When Discipline Works--And When It Doesn't

Trader A has a preferred trading style.  It might be a momentum style; it might be a directional style.  It's a style that fits Trader A's personality and that has made money in the past, so Trader A sticks to that style.  In sticking to what fits his or her personality, Trader A demonstrates discipline.

Trader B has preferred trading "setups".  These are patterns in the market that make the most sense to Trader B.  Those patterns might be breakout patterns; they might be patterns of mean reversion.  Trader B has seen these patterns work out, so Trader B sticks to trading those setups.  In sticking to what fits his or her understanding of the market, Trader B demonstrates discipline.

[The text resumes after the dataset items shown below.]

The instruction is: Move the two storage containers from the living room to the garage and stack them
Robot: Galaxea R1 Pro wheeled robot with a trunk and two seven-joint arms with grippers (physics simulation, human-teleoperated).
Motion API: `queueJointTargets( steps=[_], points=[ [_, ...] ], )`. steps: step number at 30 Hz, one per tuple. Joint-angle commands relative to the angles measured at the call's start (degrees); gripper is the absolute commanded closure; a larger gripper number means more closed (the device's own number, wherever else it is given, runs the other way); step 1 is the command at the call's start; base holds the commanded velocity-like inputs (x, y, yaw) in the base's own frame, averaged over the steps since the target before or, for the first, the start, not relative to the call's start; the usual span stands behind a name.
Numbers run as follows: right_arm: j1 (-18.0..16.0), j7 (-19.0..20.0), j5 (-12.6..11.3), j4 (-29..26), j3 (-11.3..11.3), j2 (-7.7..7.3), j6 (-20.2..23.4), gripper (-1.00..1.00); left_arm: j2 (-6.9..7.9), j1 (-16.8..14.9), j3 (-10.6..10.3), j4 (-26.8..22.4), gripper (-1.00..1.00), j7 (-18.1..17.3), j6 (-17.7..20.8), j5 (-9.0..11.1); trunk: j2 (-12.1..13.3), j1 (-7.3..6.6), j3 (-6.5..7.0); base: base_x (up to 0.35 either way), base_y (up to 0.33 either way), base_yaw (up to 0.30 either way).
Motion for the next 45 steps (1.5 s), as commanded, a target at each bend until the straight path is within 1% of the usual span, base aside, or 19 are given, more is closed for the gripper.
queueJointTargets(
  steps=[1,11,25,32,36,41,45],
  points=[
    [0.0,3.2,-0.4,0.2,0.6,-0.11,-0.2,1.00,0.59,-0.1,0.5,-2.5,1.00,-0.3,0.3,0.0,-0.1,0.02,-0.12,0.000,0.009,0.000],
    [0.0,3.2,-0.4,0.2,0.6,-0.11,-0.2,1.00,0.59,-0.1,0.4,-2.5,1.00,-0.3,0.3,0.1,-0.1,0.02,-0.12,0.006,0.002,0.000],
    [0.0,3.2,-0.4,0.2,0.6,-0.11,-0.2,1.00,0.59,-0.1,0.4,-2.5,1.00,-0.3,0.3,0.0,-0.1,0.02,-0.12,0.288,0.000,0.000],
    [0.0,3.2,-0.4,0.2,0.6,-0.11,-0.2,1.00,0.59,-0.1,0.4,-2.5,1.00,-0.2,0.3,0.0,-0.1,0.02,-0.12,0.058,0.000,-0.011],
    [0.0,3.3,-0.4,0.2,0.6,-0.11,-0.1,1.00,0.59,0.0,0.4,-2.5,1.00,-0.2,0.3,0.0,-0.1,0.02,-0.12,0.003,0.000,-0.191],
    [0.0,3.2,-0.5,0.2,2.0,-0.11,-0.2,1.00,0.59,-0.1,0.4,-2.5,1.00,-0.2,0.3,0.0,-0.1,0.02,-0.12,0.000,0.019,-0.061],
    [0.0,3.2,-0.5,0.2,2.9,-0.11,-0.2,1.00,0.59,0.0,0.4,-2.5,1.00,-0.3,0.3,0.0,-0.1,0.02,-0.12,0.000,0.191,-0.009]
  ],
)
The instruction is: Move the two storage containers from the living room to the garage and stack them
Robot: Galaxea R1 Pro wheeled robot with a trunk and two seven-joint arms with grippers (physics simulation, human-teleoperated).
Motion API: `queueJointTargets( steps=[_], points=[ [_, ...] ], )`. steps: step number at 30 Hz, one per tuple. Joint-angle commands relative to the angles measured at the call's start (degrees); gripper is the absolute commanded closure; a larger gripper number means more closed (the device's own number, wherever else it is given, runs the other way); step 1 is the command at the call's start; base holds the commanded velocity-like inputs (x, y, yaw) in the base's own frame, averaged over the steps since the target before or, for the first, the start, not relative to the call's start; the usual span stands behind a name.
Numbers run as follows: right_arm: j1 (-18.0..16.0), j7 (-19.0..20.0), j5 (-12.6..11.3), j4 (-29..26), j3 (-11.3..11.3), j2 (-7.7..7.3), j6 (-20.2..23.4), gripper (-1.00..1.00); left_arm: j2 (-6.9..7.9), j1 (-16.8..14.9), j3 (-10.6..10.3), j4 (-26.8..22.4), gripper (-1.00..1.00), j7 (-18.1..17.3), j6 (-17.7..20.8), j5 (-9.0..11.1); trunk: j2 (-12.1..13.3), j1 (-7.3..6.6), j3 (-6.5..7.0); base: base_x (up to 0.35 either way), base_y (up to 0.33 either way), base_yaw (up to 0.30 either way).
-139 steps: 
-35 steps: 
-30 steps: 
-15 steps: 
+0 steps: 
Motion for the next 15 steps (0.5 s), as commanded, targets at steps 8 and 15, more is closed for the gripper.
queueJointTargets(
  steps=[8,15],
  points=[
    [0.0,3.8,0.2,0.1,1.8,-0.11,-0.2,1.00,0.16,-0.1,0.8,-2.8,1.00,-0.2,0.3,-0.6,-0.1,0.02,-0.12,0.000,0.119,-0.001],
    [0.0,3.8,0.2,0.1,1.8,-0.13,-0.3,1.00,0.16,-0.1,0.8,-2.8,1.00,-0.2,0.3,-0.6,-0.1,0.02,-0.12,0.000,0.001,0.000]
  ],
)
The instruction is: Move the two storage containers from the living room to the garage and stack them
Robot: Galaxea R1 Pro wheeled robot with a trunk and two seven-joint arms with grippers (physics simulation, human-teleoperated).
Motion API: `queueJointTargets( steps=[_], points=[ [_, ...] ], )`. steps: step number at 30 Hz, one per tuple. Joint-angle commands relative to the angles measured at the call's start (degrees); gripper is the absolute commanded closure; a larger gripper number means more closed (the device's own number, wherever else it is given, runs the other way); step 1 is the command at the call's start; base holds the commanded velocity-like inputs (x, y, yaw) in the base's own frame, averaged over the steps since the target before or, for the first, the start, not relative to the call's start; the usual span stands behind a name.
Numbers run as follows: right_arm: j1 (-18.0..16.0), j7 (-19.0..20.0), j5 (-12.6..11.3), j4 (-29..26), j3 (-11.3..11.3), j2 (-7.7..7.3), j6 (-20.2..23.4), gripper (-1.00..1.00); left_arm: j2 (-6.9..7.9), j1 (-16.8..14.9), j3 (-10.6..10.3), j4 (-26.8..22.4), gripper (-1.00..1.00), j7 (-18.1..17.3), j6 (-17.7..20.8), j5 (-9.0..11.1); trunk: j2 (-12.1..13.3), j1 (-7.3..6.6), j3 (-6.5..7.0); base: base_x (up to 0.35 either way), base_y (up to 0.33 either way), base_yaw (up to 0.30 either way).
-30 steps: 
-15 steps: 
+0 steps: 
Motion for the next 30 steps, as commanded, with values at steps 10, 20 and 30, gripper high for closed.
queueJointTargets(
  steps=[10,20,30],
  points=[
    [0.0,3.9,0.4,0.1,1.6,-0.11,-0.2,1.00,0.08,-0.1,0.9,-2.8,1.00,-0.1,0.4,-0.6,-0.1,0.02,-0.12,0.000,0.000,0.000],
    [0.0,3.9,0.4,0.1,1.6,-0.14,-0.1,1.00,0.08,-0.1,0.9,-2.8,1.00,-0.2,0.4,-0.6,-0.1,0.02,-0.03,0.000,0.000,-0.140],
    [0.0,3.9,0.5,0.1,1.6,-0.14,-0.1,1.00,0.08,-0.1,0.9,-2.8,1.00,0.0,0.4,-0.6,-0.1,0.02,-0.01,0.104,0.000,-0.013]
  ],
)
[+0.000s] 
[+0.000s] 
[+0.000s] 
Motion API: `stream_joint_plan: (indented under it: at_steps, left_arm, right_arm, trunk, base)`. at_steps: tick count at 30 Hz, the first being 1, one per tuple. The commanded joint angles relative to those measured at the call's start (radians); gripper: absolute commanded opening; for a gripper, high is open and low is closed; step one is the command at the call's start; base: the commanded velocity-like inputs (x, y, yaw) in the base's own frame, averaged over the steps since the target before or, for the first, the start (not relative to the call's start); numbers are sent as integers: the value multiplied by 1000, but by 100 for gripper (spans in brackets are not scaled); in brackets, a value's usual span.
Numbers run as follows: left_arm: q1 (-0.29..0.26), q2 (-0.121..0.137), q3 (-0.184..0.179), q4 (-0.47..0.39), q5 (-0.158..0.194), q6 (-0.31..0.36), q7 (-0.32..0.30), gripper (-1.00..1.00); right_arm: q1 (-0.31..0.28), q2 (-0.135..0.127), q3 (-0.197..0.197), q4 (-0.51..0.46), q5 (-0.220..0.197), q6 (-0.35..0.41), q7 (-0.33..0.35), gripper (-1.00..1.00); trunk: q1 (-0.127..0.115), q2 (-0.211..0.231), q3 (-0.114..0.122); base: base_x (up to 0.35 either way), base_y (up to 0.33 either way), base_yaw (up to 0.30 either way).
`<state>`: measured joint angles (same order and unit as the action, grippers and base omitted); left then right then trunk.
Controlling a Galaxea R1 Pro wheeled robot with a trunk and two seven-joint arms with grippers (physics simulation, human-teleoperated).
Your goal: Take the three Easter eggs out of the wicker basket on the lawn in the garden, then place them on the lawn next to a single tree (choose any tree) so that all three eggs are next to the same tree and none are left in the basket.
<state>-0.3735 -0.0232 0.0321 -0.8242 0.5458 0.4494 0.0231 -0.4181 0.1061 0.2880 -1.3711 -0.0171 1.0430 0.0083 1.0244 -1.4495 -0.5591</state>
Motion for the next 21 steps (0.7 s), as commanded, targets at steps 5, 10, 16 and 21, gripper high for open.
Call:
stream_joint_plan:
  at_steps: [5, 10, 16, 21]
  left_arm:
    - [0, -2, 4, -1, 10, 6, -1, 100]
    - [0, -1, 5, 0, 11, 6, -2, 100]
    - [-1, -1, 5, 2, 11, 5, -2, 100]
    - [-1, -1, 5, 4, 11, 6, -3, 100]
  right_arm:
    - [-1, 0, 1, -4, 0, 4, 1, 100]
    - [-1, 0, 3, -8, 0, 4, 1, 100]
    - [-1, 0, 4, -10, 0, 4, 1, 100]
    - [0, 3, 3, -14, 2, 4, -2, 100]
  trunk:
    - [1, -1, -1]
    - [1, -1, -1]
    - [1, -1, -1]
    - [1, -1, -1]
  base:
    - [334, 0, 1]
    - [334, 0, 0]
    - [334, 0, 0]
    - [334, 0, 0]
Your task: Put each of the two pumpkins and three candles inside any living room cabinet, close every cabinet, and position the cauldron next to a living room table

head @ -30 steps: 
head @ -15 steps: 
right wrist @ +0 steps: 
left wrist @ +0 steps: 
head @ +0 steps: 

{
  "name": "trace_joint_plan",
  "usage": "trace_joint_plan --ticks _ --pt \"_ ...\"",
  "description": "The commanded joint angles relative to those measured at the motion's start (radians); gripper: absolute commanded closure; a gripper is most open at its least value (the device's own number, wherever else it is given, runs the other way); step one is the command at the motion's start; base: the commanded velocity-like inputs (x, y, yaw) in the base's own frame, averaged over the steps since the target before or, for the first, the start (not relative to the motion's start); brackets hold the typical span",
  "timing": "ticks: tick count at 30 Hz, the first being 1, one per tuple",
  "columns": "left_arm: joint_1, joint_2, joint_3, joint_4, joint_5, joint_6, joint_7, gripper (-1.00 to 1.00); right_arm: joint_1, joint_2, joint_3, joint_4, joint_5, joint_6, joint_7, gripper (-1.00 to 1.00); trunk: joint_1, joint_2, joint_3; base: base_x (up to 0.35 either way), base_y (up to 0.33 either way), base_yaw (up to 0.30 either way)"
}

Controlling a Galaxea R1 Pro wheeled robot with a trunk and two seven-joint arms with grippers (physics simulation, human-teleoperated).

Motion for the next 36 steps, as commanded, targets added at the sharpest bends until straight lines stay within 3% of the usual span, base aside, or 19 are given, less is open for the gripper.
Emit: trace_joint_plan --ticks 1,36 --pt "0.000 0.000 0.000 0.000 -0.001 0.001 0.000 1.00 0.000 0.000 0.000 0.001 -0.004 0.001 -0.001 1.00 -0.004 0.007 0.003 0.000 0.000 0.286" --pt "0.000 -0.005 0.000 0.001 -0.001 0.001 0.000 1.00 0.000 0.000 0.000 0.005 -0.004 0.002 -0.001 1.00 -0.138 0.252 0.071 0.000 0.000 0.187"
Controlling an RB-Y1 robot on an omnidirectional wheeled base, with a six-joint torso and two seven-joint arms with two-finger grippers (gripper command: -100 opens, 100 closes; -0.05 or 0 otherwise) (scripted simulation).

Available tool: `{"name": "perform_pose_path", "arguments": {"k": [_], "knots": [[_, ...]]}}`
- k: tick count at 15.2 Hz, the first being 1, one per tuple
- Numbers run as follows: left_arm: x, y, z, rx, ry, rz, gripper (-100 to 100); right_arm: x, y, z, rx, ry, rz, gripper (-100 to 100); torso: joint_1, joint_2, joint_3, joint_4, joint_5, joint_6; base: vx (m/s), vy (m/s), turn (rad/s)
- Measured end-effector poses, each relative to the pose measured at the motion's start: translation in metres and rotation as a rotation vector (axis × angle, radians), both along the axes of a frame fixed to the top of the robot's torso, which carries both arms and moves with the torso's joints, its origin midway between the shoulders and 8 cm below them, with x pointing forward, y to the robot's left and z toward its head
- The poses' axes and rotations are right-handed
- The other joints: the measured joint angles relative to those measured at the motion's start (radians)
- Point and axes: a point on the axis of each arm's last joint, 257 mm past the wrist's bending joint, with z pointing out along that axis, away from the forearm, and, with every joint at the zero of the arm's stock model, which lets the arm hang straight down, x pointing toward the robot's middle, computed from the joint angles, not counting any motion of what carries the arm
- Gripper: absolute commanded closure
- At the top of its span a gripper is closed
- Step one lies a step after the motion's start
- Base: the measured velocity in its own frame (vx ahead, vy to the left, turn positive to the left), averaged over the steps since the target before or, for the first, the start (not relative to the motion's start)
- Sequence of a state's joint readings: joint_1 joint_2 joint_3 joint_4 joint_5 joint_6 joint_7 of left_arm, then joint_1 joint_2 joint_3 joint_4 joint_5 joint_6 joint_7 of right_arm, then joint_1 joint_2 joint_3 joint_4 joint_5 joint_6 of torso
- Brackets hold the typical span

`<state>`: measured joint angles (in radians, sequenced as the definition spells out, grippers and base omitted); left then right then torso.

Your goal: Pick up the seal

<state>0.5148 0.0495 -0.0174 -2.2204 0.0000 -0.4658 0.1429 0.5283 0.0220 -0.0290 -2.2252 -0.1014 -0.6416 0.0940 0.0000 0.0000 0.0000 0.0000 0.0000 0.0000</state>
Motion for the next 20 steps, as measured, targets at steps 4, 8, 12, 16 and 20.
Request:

Trader C studies the kind of market we're currently experiencing.  Trader C has used some basic dimension reduction methods to boil markets down into a few categories, such as price change and volatility.  Once Trader C figures out the kind of market we're in, Trader C studies the edges present in that type of market.  In trading only the edges present in the current market, Trader C demonstrates discipline.

Three traders, three forms of discipline.

Two of those traders are losing money.

Are you trading what you subjectively prefer, or are you trading what is objectively present in the market?

I submit that the answer to that question accounts for much of the success and failure we're currently seeing among traders and trading firms.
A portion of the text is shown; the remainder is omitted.